A propósito da notoriedade do estigma e da trama da discriminação, não vai um século que, na Europa, se estampavam identidades e se carimbavam corpos. Também se retalharam espaços públicos para segregação coletiva. Hoje, as práticas de sensibilização e de prevenção dos excessos, de consumo de tabaco, de bebidas e de alimentos, tão pouco pecam pela discrição. Ostensivas, ubíquas e chocantes, na comunicação social, na rua, em casa e nos bolsos. Sustenta-se que os fins justificam os meios, e os meios justificam tudo. Navegando entre Cila e Caribdis, as democracias mostram-se capazes de albergar equações típicas dos totalitarismos que a podem subverter. Nas narinas da democracia ainda se respira o cheiro da intolerância.

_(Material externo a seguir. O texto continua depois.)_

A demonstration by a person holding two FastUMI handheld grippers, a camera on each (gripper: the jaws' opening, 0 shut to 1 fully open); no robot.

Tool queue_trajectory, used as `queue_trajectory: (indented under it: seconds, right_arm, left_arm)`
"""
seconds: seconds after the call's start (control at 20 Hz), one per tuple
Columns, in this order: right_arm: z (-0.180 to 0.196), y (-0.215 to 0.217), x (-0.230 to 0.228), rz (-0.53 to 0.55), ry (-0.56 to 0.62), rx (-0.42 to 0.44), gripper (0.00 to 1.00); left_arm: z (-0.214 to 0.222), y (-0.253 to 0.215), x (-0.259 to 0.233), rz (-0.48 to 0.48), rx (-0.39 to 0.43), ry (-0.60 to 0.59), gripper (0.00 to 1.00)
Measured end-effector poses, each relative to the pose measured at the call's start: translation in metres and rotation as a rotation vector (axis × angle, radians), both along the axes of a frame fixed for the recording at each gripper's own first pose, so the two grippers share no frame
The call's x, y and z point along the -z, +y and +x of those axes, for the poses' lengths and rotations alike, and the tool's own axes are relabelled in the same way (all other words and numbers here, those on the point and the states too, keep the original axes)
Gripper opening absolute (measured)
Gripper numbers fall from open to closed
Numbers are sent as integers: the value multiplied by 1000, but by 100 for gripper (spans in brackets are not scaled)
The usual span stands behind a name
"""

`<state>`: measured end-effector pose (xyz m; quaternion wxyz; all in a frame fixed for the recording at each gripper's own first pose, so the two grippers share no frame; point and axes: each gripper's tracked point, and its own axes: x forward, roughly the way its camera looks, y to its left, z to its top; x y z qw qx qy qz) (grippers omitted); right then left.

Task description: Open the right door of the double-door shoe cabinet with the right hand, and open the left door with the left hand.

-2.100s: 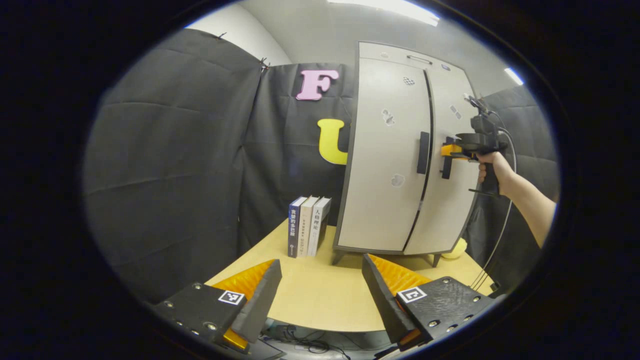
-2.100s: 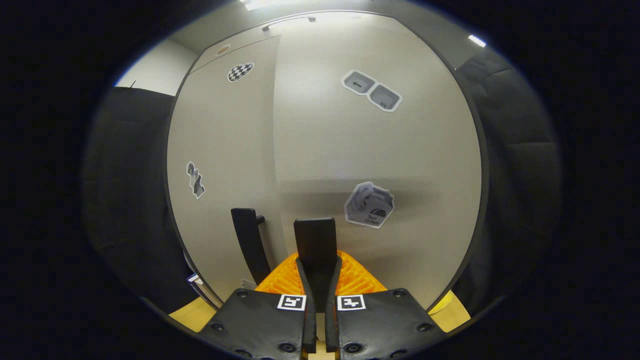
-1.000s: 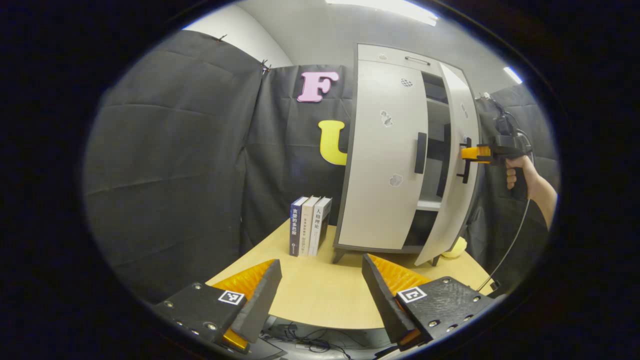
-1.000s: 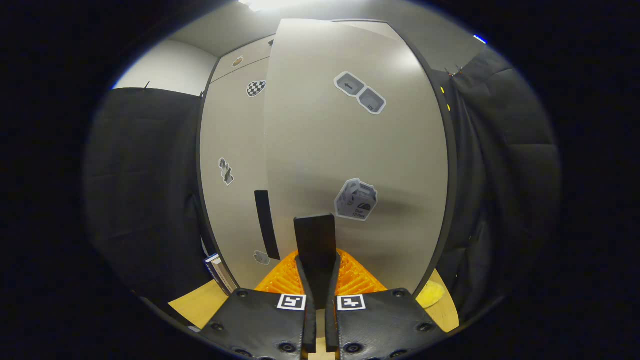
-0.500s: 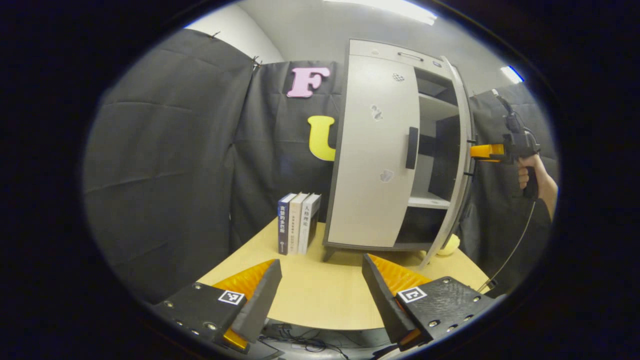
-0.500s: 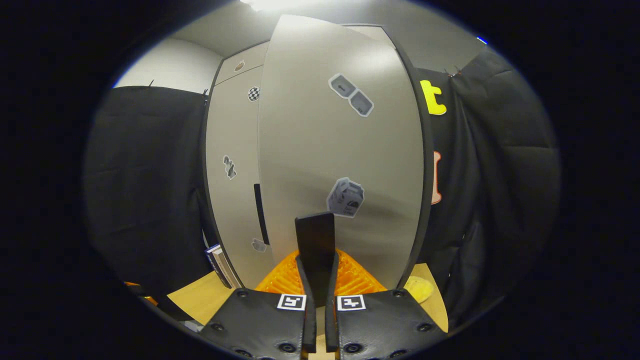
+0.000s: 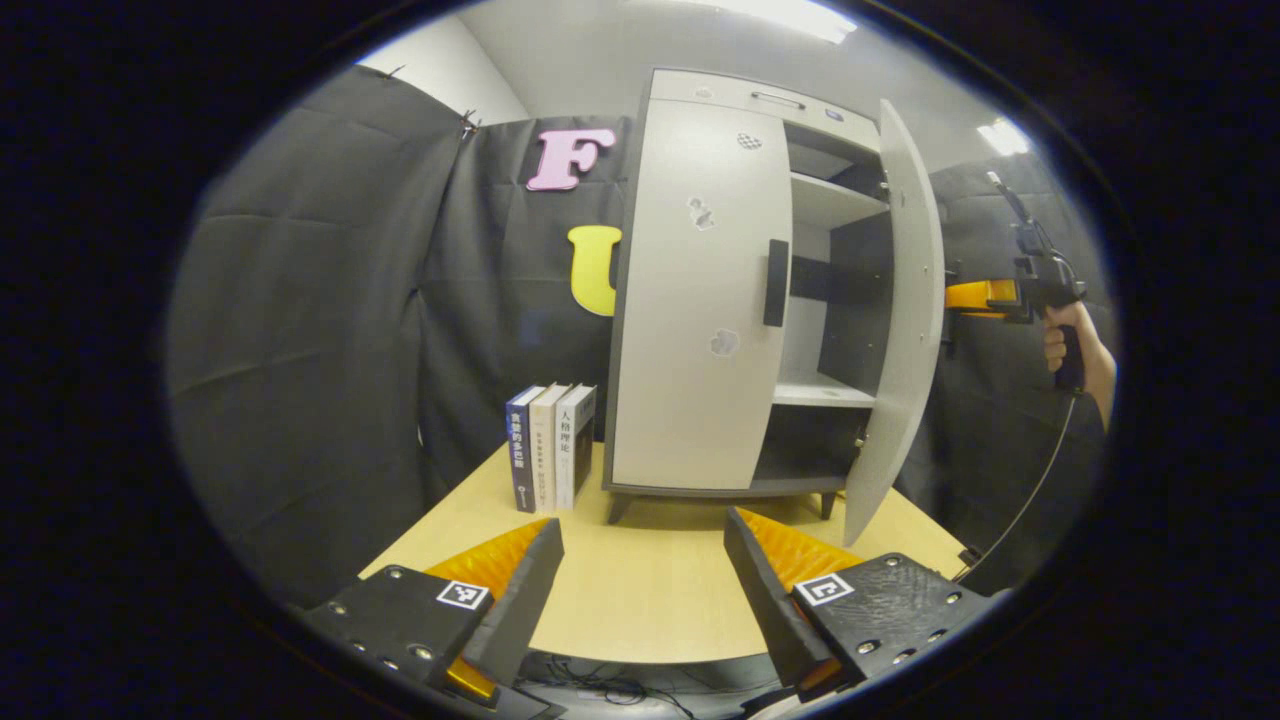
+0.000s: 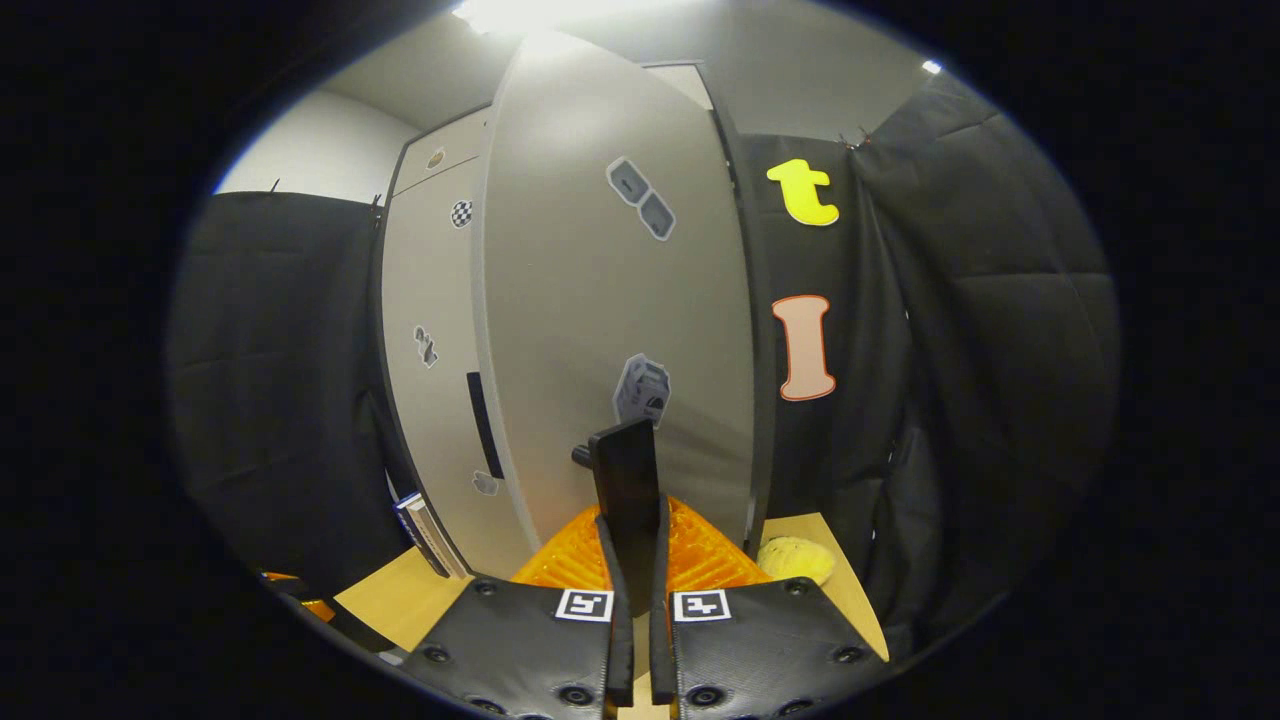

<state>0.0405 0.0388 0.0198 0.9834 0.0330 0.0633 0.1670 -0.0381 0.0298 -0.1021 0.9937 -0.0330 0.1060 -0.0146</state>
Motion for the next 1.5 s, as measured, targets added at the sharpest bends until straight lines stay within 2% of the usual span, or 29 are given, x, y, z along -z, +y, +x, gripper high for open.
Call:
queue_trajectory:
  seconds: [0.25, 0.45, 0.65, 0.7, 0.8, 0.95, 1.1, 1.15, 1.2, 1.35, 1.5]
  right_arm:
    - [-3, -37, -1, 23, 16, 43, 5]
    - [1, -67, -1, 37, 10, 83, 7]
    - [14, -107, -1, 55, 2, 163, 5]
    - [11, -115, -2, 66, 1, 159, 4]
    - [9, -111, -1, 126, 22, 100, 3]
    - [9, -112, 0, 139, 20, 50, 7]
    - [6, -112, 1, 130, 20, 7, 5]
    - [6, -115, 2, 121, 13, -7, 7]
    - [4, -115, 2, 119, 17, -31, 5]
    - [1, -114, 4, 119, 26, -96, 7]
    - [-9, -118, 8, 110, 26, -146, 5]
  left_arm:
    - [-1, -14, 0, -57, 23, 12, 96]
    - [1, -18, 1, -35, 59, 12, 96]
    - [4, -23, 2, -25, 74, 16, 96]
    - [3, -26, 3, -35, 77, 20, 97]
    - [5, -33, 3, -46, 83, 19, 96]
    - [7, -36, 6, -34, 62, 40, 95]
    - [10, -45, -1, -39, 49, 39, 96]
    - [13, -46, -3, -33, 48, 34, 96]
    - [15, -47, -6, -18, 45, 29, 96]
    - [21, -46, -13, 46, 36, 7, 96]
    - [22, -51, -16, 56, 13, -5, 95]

Estas considerações vêm a propósito de três iniciativas recentes respeitantes à obesidade. A primeira, um centro de fitness lança um anúncio intitulado Fat Kills! que termina com a frase: Kill Fat. É o mais recente de uma longa série que desconsidera aberta e grotescamente os obesos (http://tendimag.com/2013/05/15/a-linha-e-o-botao/). A segunda refere-se à declaração do Presidente da Abercrombie & Fitch: a empresa vai deixar de fabricar roupas em tamanhos grandes, porque não quer clientes gordos ou feios vestindo as peças da marca (http://www.jornaldenegocios.pt/empresas/detalhe/presidente_da_abercrombie__fitch_diz_que_as_suas_roupas_nao_sao_para_gordos_e_feios.html). A terceira iniciativa diz respeito ao concurso Peso Pesado, da SIC, um autêntico purgatório de corpos (http://sic.sapo.pt/online/sites+sic/peso-pesado/). Asseguram que é um programa didático e pedagógico. Mas intrusivo e calibrador. Os concorrentes, gladiadores que combatem contra o próprio corpo, entregam-se a uma longa e pública expiação da carne.

A obesidade comporta riscos e incómodos. Acarreta implicações ao nível da morbilidade e da esperança de vida. Acresce que o Estado se preocupa cada vez mais com a nossa morte. “Viver para a morte” emerge como um lema cada vez menos absurdo. A morte é calculada e a vida assistida. Sem rugas, sem protuberâncias, sem excessos e a custo mínimo. Tudo tende a ser assistido. Até a direção dos automóveis.

Esta política do corpo aproxima-nos dos fantasmas da ficção científica: do reino da assepsia, da repetição e da perfeição castradora. Mas a experiência da sociologia sugere que a diferença é tão importante para a sociedade quanto a rosa para o Principezinho.

Uma última nota. Com a informação disponível, é difícil ser a favor do tabagismo, do alcoolismo ou da obesidade. Mas não é essa a questão. A questão reside na forma como se lida com essas realidades, na calibragem social e na quimera de uma humanidade sem defeitos. A sociedade hipermedicalizada está a gerar anticorpos a mais.

Robert Castel faleceu no dia 12 de março de 2013. Aprendi com ele a arte da sociologia. Esta crónica inspira-se na sua obra, nomeadamente nos livros Le Psychanalysme (1972) e L’Ordre Psychiatrique (1977)” (Albertino Gonçalves, 20 de Maio de 2013).